And stop asking for response rates with nonprobability panels. High rates are not good and low rates are not bad. High response rates mean every person with a low response rate has been kicked off the panel. It does NOT mean you’re getting better representativity. Instead, ask about their data quality techniques. That’s what truly matters.
I heard today that a new paradigm is coming and AAPOR ought to lead it. Well, sadly, if AAPOR members still think response rates with panels are meaningful, nonprobability panels are worthless, and they’re still doing email subject line tests, oh my you’re in for a treat when you discover what eye-tracking is. AAPOR leading? Not even close. You’re meandering at the very end of an intensely competitive horse race.

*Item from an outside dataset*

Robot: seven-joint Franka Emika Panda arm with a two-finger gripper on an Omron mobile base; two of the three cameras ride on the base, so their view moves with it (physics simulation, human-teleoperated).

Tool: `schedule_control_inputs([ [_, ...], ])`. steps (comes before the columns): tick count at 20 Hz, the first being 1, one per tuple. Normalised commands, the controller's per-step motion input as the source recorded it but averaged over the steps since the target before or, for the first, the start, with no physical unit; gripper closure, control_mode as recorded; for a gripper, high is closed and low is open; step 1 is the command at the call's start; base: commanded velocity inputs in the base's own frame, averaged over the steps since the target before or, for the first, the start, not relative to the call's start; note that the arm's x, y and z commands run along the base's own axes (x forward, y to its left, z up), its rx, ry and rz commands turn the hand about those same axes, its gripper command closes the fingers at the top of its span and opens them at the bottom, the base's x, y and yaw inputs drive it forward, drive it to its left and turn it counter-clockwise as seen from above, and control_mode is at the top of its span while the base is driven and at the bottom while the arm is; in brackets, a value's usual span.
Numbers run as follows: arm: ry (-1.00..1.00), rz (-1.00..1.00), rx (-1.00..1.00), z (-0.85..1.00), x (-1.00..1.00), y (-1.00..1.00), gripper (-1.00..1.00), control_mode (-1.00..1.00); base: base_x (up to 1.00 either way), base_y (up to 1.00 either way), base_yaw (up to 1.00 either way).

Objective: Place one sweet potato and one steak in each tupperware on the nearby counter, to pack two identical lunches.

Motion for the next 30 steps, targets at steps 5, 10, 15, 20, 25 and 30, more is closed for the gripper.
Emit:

Dear AAPOR, please enter the 21st century. Market researchers have been doing online surveys for twenty years. We finished our online/offline parallel tests ten years ago. We finished subject line testing ten years ago too. We’ve been doing big data for 50 years. We’ve been using social media data for 10 years. I could go on but there’s no need.
Where have you been all these years? Arguing that probability panels are the only valid method? That’s not good enough. Let me know when you’re open to learning from someone outside your bubble. Until then, I’ll be at the front of the horse race.
6 papers moderated by Martin Barron, NORC
prezzie 1: evaluting quality control questions, by Keith Phillips
- people become disengaged in a moment but not throughout an entire survey, true or false – these people are falsely accused [agree so much!]
- if most people fail a data quality question, its a bad question
- use a long paragraph and then state at the end please answer with none of the above to this engagement question – use a question that everyone can answer –> is there harm in removing these people
- no matter how a dataset is cleaned, the answers remained the same, they don’t hurt data quality, likely because it happens randomly
- people who fail many data quality questions are the problem, which questions are most effective?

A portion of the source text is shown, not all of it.